In Drew’s new circles, Jo says, “you get a chip for every year that you don’t talk to your parents. You get to say to your new friends: look at me, look how strong I am. Our children have to kill the past. That means they have to kill us, because we represent the past. So do we keep showing up for them to remind them that they have a past, even though that makes them angry?” She pauses. “As a mom, I just want to pick him up and say: ‘Come back, we’ll help you, you don’t have to keep doing this, you’ve done to us what your dad did to you. I understand what you’re doing. But come back. I love you.’ And there’s no place to say that. There’s no way to reach him now. That, to me, is the hardest thing. For a couple of years, I thought I could find a way in. I thought: ‘I’ll do anything. I’ll lie if I have to.’ And now I realize there’s nothing I can say.

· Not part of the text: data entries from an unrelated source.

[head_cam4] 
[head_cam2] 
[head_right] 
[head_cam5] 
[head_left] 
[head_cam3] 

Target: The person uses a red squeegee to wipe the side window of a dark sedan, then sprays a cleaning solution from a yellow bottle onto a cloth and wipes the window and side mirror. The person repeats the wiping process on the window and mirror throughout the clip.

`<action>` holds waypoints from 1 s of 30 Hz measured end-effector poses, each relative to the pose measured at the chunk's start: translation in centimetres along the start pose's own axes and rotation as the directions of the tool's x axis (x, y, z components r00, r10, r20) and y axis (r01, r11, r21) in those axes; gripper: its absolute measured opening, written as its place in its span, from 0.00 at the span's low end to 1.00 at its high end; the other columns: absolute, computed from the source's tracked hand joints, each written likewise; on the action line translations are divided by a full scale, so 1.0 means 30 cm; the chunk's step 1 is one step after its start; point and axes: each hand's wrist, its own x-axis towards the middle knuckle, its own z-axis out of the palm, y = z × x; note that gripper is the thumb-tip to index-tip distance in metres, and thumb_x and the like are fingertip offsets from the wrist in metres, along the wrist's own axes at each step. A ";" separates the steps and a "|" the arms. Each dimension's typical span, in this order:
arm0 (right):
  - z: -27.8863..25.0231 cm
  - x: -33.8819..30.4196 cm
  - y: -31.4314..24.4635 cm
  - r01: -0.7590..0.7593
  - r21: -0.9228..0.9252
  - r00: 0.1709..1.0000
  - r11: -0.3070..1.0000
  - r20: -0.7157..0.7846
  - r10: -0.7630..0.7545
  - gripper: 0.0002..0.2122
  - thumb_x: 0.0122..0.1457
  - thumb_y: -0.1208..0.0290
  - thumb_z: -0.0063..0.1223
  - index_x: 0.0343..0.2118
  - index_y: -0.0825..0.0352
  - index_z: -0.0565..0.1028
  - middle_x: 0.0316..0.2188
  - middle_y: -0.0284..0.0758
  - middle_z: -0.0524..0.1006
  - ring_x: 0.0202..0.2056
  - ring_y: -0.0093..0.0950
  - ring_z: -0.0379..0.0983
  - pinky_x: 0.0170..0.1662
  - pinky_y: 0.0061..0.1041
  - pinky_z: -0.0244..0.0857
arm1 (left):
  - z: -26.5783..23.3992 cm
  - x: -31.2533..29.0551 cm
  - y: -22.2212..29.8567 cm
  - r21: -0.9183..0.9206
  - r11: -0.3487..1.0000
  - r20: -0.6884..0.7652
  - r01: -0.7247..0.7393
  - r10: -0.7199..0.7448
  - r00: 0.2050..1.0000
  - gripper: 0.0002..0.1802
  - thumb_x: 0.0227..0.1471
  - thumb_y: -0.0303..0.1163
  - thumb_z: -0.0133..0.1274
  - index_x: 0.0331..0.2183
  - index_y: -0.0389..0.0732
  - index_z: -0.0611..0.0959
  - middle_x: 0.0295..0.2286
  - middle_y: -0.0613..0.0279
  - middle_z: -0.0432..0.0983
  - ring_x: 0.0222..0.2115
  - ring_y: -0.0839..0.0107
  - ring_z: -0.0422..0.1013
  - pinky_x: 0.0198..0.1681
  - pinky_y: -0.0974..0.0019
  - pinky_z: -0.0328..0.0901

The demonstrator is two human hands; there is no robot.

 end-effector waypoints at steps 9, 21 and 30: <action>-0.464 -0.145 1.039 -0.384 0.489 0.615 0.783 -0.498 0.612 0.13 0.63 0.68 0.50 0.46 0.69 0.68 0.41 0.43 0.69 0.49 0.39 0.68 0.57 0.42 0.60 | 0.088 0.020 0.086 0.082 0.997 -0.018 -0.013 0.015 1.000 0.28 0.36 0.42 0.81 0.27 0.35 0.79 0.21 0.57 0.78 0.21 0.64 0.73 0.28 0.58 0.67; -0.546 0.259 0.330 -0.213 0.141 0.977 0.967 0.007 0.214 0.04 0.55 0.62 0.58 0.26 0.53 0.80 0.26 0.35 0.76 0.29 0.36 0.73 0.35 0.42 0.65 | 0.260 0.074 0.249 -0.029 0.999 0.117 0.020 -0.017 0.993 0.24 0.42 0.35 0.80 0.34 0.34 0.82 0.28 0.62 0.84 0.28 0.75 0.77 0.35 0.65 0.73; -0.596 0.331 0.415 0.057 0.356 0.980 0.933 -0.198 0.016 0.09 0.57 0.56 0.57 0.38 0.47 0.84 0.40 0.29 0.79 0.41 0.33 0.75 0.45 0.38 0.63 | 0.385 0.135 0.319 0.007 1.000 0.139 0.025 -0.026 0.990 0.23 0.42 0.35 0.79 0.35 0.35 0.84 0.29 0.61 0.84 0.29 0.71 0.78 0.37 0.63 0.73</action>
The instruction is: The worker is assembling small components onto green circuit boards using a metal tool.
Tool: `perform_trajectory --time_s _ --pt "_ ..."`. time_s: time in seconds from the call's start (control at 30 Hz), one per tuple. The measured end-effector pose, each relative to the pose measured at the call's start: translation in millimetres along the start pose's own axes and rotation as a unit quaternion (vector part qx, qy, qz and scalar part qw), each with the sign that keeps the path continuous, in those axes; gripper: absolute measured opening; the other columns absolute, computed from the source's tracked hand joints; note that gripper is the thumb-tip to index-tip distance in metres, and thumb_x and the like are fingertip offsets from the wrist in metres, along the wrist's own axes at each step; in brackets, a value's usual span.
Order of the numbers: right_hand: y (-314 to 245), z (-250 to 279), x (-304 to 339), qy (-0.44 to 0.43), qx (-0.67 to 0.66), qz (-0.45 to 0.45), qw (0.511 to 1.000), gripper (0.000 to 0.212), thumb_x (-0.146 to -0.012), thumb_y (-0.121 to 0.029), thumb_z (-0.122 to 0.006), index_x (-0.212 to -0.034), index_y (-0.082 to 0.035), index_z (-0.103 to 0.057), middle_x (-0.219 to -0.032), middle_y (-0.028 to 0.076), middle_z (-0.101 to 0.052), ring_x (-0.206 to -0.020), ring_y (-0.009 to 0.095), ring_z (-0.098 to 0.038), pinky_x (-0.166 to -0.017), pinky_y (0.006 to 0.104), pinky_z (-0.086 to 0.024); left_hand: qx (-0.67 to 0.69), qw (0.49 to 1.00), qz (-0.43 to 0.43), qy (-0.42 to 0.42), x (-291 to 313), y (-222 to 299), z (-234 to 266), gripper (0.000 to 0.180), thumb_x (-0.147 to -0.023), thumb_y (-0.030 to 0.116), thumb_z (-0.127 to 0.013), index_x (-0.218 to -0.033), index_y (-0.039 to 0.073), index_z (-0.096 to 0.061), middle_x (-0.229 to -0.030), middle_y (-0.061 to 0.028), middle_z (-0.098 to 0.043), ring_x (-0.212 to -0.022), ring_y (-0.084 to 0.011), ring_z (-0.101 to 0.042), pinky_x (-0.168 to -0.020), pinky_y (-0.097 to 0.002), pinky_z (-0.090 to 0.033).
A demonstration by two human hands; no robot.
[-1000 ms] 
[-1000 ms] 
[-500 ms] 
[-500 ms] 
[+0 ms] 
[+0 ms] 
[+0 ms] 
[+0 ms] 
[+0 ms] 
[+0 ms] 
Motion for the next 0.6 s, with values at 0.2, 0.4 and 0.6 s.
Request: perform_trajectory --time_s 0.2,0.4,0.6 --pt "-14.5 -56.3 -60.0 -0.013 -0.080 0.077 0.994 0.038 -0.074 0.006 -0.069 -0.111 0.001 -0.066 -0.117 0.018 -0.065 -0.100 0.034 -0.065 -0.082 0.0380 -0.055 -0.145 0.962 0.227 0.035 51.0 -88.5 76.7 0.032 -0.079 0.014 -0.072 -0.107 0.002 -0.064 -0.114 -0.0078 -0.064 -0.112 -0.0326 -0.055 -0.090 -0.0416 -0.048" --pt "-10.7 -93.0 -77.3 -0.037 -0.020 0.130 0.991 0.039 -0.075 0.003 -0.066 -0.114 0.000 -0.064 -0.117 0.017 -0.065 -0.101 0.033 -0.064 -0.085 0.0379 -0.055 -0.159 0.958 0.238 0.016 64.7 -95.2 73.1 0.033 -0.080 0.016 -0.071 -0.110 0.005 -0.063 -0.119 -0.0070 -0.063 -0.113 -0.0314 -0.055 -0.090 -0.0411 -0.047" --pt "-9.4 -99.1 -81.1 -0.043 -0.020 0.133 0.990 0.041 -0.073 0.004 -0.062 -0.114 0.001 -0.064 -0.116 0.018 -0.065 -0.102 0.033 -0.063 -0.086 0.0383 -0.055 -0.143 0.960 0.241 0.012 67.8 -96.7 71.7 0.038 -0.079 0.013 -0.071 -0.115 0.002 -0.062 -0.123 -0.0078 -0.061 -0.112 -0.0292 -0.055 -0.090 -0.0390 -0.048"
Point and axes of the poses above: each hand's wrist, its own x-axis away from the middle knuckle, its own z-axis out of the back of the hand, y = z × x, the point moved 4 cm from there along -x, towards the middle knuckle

I have no voice.”
Jo, Andrea, and Jane worry that efforts to close the distance risk pushing their children further away. “Everything in your bones says: Go, put yourself in between your child and whatever it is that is trying to harm your child.” But, she says, “we can’t go chasing after our children, because the more we chase, the farther away they run,” Jane says. “I did chase after her for years. I could never catch up. So you stand in one spot and hold out your arms and hope they come back to you. But to everybody else it looks like you’re passive. No one but my husband and myself will ever know the lengths we went to to try to keep the connection.”
The Story of Estrangement
It took me a long time to write this article. The words wouldn’t come together. As a narrator, I am supposed to give the story a shape, a meaning. But no matter how I tried to tell it, I left things hanging and nothing made sense.
Maybe that’s the story of estrangement, though.
It’s like a bad dream where nothing makes sense—like those dreams where you speak and no one can hear you, or else everyone hears the wrong things, all the words you didn’t say, loaded with all the wrong meanings. But it is not a dream.